La nornicotine, l'anabasine, la myosmine et l'anatabine (s'il y a lieu) peuvent aussi être dosées au moyen d'un étalonnage préparé à partir d'étalons disponibles commercialement. Si de l'anatabine pure n'est pas disponible, il faut doser cette substance en utilisant le facteur de réponse obtenu avec l'étalon d'anabasine.

1.3

La teneur totale en alcaloïdes est la somme des teneurs en nicotine, en nornicotine, en anabasine, en myosmine et en anatabine.

2 Normes applicables

2.1

Méthode officielle T-115 de Santé Canada, Dosage du goudron, de la nicotine et du monoxyde de carbone dans la fumée principale de tabac, 2016.

2.2

Organisation internationale de normalisation, ISO 8243, Cigarettes - Échantillonnage, 2013.

2.3

Organisation internationale de normalisation, ISO 15592-1, Tabac à rouler et objets confectionnés à partir de ce type de tabac - Méthodes d'échantillonnage, de conditionnement et d'analyse - Partie 1 : Échantillonnage, 2001.

2.4

Méthode officielle T-402 de Santé Canada. Préparation de cigarettes, de bâtonnets de tabac, de tabac à cigarette, de cigares, de petits cigares, de kreteks, de bidis, de tabac en feuille, de tabac à pipe ou de tabac sans fumée aux fins d'essais, 2016.

2.5

AOAC INTERNATIONAL, Méthode officielle de l'AOAC 966.02, Loss on Drying (Moisture) in Tobacco, Official Methods of Analysis of AOAC INTERNATIONAL, 20ème édition, 2016.

3 Définitions

3.1

Le tabac entier est utilisé pour représenter le tabac non brûlé présent dans un produit donné du tabac.

4 Résumé de la méthode

4.1

L'analyse est réalisée par chromatographie en phase gazeuse (CPG), à l'aide d'une colonne capillaire en silice fondue et d'un détecteur thermoïonique spécifique (DTS). Le tabac lyophilisé et moulu est extrait avec une solution méthanolique de KOH (contenant du dichlorhydrate de 4,4'-dipyridyle comme étalon interne), dans un bain ultrasonique. Le mélange est ensuite centrifugé à faible vitesse pour séparer le tabac solide de la solution. Le surnageant est transvasé dans un contenant pour échantillonneur automatique, puis analysé par CG.

4.2

Les alcaloïdes sont analysés sur une colonne capillaire en silice fondue CAM renfermant une phase stationnaire constituée de polyéthylèneglycol (PEG) spécifiquement désactivé en milieu basique pour permettre l'analyse des amines volatiles. Le dosage est réalisé à l'aide d'un étalon interne, en comparant la réponse du DTS obtenue avec les analytes de l'échantillon à un étalonnage en plusieurs points de la nicotine dans les étalons.

 

Avertissement : L'analyse et l'évaluation de certains produits à l'aide de cette méthode peuvent nécessiter l'utilisation de substances et/ou d'équipement potentiellement dangereux. Le présent document n'entend pas répondre à tous les aspects concernant la sécurité de son utilisation. Avant d'utiliser cette méthode, toute personne a la responsabilité de consulter les autorités compétentes et de prendre des mesures de protection de la santé et des mesures de sécurité qui tiennent compte de tous les règlements en vigueur.
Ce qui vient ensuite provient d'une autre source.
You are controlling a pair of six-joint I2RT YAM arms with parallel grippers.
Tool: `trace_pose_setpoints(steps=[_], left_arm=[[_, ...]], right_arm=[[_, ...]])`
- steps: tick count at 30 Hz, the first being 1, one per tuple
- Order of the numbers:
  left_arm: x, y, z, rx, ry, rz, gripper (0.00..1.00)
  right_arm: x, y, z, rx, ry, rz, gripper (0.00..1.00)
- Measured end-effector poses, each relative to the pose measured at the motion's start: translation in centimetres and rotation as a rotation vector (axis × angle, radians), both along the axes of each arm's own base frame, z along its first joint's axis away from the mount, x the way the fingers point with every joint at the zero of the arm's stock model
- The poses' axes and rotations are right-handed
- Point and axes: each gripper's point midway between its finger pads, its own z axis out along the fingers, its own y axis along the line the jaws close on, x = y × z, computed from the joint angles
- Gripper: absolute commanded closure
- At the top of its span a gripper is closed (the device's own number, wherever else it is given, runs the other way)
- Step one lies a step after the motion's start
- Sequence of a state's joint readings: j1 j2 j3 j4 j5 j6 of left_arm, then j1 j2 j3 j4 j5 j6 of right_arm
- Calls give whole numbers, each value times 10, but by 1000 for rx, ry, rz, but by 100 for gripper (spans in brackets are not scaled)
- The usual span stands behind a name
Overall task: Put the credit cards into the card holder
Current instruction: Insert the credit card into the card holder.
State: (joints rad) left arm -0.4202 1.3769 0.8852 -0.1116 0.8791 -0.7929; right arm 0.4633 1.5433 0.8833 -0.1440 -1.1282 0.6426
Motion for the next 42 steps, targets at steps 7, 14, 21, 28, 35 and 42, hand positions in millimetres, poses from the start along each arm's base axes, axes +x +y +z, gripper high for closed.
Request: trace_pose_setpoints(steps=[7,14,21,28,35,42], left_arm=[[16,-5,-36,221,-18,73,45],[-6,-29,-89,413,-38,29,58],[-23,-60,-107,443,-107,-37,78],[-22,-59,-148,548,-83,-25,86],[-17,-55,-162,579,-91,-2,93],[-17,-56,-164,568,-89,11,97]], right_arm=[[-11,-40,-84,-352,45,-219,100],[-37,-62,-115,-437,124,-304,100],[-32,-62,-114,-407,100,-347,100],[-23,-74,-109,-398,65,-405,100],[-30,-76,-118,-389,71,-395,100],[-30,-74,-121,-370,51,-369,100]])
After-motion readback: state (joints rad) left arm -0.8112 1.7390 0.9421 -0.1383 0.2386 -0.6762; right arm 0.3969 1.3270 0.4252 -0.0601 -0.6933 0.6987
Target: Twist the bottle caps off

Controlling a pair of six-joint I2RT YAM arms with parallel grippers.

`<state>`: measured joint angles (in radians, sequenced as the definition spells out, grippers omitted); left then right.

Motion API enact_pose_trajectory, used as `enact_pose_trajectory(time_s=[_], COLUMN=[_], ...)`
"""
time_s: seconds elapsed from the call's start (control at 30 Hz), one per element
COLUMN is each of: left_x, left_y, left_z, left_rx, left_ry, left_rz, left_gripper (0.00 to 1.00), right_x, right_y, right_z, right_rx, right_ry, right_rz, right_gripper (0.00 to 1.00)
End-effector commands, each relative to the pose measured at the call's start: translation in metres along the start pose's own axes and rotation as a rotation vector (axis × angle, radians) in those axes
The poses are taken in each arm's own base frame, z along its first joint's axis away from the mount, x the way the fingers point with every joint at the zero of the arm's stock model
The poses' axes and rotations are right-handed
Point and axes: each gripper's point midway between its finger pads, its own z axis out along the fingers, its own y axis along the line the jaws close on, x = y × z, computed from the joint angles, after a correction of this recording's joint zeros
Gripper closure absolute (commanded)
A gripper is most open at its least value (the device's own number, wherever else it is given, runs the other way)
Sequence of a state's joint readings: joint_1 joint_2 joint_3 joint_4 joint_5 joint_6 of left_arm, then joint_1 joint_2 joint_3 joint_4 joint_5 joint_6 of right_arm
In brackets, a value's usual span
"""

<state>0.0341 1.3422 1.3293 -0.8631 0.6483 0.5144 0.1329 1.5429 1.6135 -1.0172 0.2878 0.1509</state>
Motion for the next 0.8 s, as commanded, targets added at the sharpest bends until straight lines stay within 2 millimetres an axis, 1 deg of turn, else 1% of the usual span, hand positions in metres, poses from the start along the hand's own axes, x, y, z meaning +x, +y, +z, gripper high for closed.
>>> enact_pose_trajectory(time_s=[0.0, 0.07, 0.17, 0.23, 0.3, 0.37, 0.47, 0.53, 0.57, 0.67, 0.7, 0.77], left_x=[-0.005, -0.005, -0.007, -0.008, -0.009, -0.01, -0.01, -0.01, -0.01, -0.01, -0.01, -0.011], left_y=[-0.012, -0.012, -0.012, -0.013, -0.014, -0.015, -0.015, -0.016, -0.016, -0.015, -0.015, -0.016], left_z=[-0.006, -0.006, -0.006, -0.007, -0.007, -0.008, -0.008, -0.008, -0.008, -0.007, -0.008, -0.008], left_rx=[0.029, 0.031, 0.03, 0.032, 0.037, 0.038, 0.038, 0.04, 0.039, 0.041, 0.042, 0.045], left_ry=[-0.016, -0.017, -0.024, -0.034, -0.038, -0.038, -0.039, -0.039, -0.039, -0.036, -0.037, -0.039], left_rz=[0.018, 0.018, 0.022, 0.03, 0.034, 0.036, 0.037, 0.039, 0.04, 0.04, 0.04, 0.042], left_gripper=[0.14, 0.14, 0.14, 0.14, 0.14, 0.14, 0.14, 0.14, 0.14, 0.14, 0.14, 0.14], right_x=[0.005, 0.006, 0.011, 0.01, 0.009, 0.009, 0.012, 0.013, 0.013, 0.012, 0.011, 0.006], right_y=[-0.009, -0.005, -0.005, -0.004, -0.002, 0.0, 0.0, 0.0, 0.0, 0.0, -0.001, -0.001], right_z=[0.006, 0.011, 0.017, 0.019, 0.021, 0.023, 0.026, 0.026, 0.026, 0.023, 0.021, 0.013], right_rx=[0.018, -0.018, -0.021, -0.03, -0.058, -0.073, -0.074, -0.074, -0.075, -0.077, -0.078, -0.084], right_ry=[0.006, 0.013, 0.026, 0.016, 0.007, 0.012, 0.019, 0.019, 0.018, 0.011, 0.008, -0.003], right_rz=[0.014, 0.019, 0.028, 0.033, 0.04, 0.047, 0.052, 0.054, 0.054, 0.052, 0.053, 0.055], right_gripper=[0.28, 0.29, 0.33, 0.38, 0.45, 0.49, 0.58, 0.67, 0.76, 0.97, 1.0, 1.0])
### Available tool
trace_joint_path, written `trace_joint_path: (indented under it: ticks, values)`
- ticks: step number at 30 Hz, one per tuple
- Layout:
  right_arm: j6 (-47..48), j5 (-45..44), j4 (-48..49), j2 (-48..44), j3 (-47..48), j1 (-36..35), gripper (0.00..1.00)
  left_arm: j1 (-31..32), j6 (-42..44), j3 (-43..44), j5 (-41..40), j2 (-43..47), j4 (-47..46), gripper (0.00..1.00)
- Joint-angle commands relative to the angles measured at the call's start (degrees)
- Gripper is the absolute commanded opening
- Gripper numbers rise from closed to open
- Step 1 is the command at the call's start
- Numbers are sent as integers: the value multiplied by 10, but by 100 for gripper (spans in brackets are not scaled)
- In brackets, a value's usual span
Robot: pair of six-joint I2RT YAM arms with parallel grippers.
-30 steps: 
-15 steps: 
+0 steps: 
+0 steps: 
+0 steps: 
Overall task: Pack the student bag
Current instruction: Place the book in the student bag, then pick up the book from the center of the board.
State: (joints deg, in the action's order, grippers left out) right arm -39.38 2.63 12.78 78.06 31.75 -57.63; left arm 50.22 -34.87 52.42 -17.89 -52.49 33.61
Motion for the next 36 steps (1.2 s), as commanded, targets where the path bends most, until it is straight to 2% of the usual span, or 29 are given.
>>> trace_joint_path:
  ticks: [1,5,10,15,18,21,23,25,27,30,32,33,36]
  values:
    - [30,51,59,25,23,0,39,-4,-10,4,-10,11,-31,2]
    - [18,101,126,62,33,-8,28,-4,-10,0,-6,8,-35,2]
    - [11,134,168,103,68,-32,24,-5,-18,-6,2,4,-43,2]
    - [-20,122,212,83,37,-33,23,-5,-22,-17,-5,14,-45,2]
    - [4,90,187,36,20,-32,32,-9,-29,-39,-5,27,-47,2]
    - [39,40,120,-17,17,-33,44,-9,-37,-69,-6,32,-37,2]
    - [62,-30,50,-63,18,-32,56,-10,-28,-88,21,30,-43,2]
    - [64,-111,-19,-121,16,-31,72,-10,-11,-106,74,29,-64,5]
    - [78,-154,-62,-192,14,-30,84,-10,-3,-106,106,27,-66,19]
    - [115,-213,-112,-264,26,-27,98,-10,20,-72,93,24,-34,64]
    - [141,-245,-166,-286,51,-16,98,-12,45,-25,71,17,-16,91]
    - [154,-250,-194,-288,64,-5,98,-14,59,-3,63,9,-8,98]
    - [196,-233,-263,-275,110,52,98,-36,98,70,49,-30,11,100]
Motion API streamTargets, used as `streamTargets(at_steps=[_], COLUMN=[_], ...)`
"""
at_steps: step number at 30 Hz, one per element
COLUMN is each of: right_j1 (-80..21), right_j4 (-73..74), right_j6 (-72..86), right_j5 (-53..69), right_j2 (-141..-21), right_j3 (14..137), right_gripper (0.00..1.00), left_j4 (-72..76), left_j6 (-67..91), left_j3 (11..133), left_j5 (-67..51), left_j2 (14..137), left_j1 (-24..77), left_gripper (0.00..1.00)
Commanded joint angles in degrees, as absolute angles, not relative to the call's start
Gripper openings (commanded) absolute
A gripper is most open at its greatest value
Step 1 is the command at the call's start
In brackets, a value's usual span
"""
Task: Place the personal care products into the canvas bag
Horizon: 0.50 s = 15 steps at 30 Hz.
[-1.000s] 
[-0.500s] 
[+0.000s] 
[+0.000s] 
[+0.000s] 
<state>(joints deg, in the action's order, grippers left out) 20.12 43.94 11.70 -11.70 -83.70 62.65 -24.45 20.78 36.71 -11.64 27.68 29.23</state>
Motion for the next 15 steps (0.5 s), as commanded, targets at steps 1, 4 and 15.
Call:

5 Appareillage et équipement

5.1

Lyophilisateur ou appareil équivalent.

5.2

Tubes pour culture, jetables, en verre borosilicaté, 10 mm × 125 mm.

Remarque : Les tubes à paroi mince permettent d'obtenir un meilleur extrait, car ce type de paroi absorbe moins d'énergie ultrasonique.

5.3

Balance analytique précise à au moins quatre décimales.

5.4

Fioles jaugées de 10 mL, de 1000 mL et de 2000 mL.

5.5

Pipettes Pasteur en verre.

5.6

Micropipettes ou seringues étanches aux gaz.

5.7

Pipettes distributrices de 1 - 5 mL et bouteille.

5.8

Parafilm®.

5.9

Contenant à scintillation de 20 mL, avec bouchon revêtu d'aluminium.

5.10

Broyeur de laboratoire avec tamis no 40.

5.11

Coton-tiges.

5.12

Système de chromatographie en phase gazeuse, avec détecteur DTS ou l'équivalent.

5.13

Échantillonneur automatique ou l'équivalent.

5.14

Flacons pour échantillonneur automatique, avec bouchons et septums doublés intérieurement de téflon.

5.15

Colonne capillaire en silice fondue CAM – 30 m × 0,25 mm × 0,25 µm, ou l'équivalent.

5.16

Bain à ultrasons.

5.17

Centrifugeuse.

5.18

Mélangeur rotatif (à vortex).

6 Réactifs et matériel

6.1

Tous les réactifs doivent être, au minimum, de qualité pure pour analyses.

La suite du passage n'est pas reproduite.